This is not the deep, meaningful, causal, existential "why am I here?". Sorry. Although - that might come later. This is the more mundane expansion on the text to the left.

Jon's powers of persuasion are not THAT great.

I am here - doing this - because I am forever curious about the Internet. As an entity or a phenomena. I have been online and doing things involving the Internet for about the last ten years, and it has always fascinated me. The way I view the Internet today is as a demographic. It is a country - a virtual place.

The Internet has everything that any other country has - a timezone, a population, an ethnic profile, a GDP, a crime rate - you name it. The Internet is a country - and we (if you are reading this, by definition) are all citizens of it.
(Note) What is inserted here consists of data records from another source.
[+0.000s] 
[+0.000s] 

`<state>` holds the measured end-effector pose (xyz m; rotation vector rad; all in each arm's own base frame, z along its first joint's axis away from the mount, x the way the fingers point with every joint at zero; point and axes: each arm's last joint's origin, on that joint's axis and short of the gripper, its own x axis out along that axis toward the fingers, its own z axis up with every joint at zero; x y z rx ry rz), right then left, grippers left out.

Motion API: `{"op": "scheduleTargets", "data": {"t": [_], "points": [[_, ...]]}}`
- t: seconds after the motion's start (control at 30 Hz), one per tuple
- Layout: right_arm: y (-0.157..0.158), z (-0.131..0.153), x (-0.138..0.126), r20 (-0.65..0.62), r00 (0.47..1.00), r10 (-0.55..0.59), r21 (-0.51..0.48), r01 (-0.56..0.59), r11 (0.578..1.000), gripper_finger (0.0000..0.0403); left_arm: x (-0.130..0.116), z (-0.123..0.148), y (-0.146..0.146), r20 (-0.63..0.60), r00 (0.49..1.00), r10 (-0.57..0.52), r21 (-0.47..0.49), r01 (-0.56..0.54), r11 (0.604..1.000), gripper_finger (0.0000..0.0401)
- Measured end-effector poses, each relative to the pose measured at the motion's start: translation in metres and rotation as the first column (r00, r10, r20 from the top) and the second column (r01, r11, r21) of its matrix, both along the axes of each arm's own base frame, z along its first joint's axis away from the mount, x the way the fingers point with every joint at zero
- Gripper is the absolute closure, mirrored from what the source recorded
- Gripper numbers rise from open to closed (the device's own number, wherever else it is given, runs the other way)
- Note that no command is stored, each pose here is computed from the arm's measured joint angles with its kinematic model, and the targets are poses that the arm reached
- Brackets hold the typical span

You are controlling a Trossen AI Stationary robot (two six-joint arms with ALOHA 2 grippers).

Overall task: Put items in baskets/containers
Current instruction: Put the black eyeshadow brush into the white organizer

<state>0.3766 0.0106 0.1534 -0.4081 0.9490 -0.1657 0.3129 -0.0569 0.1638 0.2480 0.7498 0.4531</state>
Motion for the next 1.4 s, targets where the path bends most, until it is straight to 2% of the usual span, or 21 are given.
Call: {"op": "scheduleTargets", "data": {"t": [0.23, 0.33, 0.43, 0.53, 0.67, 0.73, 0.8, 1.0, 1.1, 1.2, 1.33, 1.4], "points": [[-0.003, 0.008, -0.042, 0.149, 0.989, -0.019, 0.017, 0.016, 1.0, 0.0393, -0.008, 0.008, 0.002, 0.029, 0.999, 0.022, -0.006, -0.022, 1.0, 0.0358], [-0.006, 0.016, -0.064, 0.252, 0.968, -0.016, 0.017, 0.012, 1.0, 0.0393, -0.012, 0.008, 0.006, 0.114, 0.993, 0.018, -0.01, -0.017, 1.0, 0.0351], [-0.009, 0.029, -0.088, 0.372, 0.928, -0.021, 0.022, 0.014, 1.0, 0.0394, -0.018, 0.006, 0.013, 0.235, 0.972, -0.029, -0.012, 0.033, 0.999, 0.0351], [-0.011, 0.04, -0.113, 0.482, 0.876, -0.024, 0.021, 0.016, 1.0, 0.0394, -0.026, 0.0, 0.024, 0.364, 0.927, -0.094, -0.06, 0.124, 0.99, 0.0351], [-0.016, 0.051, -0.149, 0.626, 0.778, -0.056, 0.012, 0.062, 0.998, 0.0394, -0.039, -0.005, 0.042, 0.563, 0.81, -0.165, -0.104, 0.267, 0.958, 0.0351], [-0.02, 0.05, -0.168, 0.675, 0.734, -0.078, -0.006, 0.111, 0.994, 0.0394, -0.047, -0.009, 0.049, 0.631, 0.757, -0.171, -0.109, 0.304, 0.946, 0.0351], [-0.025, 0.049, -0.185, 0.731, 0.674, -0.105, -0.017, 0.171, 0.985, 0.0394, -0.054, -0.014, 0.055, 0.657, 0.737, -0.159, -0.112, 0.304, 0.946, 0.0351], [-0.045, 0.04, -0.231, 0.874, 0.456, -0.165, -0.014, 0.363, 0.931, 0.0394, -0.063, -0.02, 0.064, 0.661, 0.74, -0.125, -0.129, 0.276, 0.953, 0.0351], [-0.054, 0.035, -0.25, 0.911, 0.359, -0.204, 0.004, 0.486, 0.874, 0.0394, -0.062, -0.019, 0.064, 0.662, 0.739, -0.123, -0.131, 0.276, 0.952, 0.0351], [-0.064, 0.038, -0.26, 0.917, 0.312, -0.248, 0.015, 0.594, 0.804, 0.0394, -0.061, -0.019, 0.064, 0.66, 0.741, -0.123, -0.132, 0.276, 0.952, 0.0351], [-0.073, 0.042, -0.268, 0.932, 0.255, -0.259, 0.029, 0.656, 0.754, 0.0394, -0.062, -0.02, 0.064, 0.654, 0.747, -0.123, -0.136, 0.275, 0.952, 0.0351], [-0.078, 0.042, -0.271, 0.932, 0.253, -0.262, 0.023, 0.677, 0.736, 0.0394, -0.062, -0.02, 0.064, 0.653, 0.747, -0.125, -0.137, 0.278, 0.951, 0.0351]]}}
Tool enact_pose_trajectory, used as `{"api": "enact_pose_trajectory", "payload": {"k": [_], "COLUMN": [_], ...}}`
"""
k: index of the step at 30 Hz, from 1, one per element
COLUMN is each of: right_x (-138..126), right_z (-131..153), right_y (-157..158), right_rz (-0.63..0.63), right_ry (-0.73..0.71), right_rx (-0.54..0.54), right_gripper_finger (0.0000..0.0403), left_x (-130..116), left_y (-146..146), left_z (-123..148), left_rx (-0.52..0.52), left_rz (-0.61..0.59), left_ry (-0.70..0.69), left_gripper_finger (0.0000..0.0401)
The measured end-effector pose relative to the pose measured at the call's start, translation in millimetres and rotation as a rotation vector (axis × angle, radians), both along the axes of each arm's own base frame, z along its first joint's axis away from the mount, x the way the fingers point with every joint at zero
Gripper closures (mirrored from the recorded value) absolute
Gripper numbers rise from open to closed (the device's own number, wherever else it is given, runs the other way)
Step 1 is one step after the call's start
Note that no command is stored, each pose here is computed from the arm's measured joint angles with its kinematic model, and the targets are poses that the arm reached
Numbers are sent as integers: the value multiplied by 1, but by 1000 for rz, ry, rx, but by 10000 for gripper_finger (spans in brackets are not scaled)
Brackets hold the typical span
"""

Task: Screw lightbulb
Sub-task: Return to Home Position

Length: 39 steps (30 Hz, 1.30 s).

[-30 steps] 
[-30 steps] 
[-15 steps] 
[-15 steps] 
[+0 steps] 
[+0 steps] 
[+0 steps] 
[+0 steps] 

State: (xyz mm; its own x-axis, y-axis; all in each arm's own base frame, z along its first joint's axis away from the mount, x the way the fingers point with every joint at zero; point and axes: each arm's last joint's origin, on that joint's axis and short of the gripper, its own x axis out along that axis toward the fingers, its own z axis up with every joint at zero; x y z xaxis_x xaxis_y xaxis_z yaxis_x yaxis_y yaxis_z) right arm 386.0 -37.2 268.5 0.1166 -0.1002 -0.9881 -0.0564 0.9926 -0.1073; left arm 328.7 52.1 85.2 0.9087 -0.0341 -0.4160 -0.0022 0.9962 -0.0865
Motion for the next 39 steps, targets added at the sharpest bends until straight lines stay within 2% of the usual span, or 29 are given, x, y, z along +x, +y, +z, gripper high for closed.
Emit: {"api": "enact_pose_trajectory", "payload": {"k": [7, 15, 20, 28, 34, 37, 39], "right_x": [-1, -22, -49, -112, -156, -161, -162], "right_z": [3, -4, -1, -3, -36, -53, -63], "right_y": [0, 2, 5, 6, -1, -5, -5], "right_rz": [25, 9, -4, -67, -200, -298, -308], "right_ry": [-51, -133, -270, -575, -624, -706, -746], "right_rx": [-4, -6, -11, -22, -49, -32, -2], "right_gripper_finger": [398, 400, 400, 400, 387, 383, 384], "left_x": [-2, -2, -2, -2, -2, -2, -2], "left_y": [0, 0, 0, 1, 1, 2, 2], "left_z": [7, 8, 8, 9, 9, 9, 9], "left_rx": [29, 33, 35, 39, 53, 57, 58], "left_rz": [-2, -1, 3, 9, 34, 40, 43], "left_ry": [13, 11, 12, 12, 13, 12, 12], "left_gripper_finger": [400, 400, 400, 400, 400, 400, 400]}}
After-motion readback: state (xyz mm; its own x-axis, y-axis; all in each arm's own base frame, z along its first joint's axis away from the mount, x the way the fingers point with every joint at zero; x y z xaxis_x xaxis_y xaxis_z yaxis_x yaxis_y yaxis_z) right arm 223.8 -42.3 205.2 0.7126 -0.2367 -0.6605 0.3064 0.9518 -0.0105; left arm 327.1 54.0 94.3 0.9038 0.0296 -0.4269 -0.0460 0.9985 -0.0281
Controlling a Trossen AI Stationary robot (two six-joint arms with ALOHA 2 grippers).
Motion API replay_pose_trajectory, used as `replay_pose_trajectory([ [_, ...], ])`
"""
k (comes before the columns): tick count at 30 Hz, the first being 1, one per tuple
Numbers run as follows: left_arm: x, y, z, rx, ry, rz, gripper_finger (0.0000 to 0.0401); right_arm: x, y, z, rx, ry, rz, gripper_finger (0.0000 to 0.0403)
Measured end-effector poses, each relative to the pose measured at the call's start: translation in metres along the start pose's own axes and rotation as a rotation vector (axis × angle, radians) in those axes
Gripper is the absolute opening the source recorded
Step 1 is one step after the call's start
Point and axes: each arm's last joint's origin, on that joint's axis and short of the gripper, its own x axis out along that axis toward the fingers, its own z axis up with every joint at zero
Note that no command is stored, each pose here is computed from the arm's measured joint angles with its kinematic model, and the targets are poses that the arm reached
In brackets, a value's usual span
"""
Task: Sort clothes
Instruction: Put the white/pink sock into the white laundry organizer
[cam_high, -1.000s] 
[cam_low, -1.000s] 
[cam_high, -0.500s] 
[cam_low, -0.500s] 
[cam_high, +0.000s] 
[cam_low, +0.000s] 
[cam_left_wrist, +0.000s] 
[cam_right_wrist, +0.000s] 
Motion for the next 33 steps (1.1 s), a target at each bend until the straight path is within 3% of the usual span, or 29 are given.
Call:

Social changes, and the social impact of the Internet are particularly interesting. Here - online - we each have our own abstraction of who we are in "real-life". Some people - like me - choose or try to make that abstraction a genuine reflection of who we really are. Others use the Internet to be someone they are not quite like in "real-life" - which can be OK, but also dangerous.

So Blog is something else that is a manifestation of the social aspects of the Internet - who writes them, who reads them, etc. I am curious about this - and I want to know more about. It will shape my thinking - there you go - there's some causality.

It's Friday. It's the weekend tomorrow. Have a good day and weekend!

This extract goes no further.